La législation visant à reculer l'âge de la retraite pourrait n'avoir qu'un faible d'impact, les employés tentant de quitter le marché du travail tôt et les entreprises persistant à licencier le personnel plus âgé.

Une session spéciale sur le "vieillissement actif" s'est tenue le 6 juin 2007 dans le cadre annuel de la Semaine de l'emploi, cherchant à déterminer si le "vieillissement actif" constitue la seule réponse au changement démographique et si ce concept peut s'appliquer avec succès aux entreprises et aux employés.
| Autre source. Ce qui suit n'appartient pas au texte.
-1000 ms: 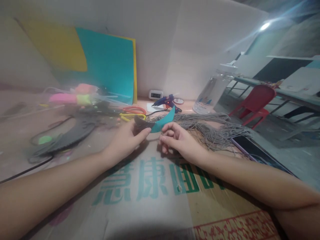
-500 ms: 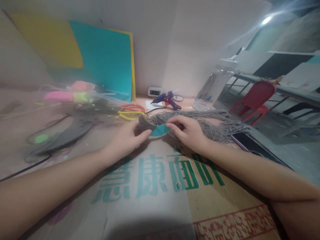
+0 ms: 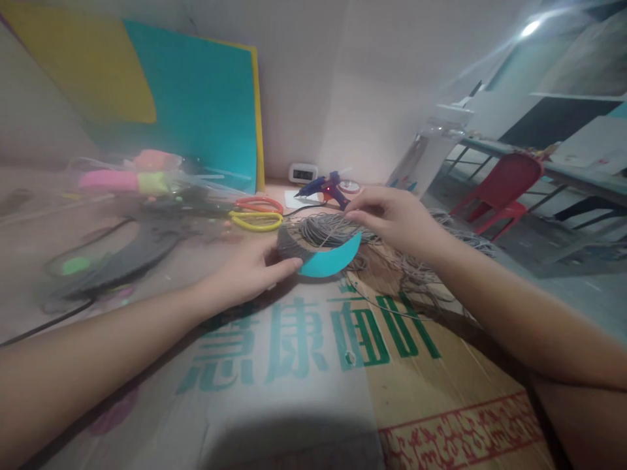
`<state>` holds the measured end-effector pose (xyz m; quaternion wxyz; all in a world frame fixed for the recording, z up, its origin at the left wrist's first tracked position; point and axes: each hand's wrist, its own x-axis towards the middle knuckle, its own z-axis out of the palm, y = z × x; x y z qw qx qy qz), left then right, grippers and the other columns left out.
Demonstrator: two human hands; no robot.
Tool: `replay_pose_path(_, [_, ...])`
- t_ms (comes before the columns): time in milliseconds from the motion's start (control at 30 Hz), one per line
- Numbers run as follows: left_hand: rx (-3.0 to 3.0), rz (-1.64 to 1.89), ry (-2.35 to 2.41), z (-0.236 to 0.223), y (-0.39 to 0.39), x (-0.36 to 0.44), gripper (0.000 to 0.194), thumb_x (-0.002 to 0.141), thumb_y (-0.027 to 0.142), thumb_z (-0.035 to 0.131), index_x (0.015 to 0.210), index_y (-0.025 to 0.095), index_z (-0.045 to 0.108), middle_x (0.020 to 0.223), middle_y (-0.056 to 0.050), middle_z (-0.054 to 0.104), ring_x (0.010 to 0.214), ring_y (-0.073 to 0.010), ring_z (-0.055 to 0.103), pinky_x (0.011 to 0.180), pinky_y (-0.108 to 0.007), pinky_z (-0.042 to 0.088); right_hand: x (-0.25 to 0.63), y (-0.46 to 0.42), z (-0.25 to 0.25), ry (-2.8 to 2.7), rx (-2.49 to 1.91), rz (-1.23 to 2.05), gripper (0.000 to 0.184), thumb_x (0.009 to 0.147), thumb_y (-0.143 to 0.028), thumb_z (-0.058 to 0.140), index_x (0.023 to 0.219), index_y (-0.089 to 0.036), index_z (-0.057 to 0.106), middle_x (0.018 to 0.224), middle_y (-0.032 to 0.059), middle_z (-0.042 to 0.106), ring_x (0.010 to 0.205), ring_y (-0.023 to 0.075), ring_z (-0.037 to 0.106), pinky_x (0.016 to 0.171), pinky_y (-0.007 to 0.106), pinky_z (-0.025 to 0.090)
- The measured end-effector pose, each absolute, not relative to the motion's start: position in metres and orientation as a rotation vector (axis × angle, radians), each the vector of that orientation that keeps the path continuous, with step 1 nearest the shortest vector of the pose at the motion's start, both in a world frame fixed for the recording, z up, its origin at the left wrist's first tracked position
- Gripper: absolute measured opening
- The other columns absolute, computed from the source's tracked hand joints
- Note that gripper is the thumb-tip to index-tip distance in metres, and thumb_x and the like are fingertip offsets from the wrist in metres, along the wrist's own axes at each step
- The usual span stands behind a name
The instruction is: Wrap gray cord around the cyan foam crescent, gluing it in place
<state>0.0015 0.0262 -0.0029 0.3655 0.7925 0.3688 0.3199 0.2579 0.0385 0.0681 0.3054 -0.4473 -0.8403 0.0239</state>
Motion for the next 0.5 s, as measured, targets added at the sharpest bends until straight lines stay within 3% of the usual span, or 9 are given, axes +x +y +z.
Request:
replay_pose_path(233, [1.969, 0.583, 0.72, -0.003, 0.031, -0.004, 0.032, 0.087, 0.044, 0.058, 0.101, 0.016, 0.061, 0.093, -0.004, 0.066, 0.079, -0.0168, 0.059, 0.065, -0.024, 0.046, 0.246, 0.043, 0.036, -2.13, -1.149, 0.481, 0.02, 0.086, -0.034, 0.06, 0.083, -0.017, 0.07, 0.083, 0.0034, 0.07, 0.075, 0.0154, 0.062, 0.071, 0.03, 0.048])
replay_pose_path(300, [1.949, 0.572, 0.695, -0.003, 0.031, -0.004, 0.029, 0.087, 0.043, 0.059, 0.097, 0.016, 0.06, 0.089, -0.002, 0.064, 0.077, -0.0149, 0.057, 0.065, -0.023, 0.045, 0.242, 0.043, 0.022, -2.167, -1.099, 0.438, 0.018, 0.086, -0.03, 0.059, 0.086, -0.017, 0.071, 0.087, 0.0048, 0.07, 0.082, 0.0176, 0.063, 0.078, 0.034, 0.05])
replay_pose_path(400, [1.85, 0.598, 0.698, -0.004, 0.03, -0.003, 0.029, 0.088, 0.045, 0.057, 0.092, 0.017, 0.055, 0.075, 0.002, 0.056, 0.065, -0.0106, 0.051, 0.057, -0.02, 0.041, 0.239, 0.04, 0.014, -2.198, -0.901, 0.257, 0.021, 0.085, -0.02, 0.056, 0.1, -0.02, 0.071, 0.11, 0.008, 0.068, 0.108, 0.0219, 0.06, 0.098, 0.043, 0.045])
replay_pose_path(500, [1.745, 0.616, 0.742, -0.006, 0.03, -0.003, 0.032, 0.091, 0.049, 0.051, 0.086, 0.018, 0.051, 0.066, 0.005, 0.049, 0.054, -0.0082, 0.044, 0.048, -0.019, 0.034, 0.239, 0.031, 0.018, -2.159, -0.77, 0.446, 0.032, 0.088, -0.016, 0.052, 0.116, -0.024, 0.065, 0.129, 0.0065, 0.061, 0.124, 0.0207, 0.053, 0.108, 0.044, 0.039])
Les intervenants de cette session ont fait remarquer qu'on ne pouvait obliger les citoyens à travailler. Ils ont soutenu qu'avec l'introduction récente de législations nationales interdisant la discrimination fondée sur l'âge, on aboutirait à un phénomène du plus petit dénominateur commun avec des entreprises qui s'efforcent de se mettre en conformité avec la loi.

Selon le professeur John Philpott, économiste en chef auprès du CIPD, l'institut britannique de référence pour les ressources humaines, "le vieillissement actif ne constitue pas la seule réponse au changement démographique, mais en est une composante essentielle. Et le concept peut s'appliquer aux entreprises comme aux employés, nous pouvons le soutenir à l'aide d'arguments".

Pour venir à bout de la réticence des employeurs en ce qui concerne l'augmentation du taux d'activité des personnes âgées, Philpott explique : "Sachant que les employés aspirent encore pour beaucoup à une retraite anticipée, il faut militer en faveur du vieillissement actif afin de venir à bout de cette envie. De plus, on doit également expliquer aux employeurs non seulement les aspects positifs mais également négatifs de la retraite anticipée, comme la probabilité de recevoir un salaire plus bas que prévu en raison de l'allongement de la durée de la retraite".

Il a également souligné le besoin de prendre en compte et de trouver une réponse au faible degré de satisfaction et d'épanouissement professionnels des personnes les plus âgées, explicables par le besoin de travailler, le manque de flexibilité des horaires, la pression et les maladies liées au travail. Argumenter en faveur du vieillissement actif pour les employés dépend en grande partie de ce qui se passe sur le lieu de travail, notamment au regard de la flexibilité du travail, des dispositions de la politique de l'entreprise en matière de santé et des opportunités de formation".

En ce qui concerne les employeurs, John Philpott a ajouté : "Les entreprises doivent dépasser le mythe de l'employabilité des personnes les plus âgées, en matière d'absence, de santé, des capacités d'apprentissage, de productivité". Selon lui, investir par exemple dans la formation des seniors, à une époque où la dépréciation des compétences est rapide, exige de défier la vision conventionnelle selon laquelle investir pour faire acquérir de nouvelles compétences aux plus âgés n'est pas rentable". Il a également recommandé de mettre l'accent sur les avantages à retirer de l'emploi de personnes plus âgées dans une société où les consommateurs vieillissent aussi.

Craignant que les politiques centrées sur le vieillissement actif ne soit perçues par les entreprises comme un exercice obligé, il a précisé : "Il faut absolument éviter de voir les entreprises se contenter de répondre aux exigences légales minimales en matière de non-discrimination fondée sur l'âge".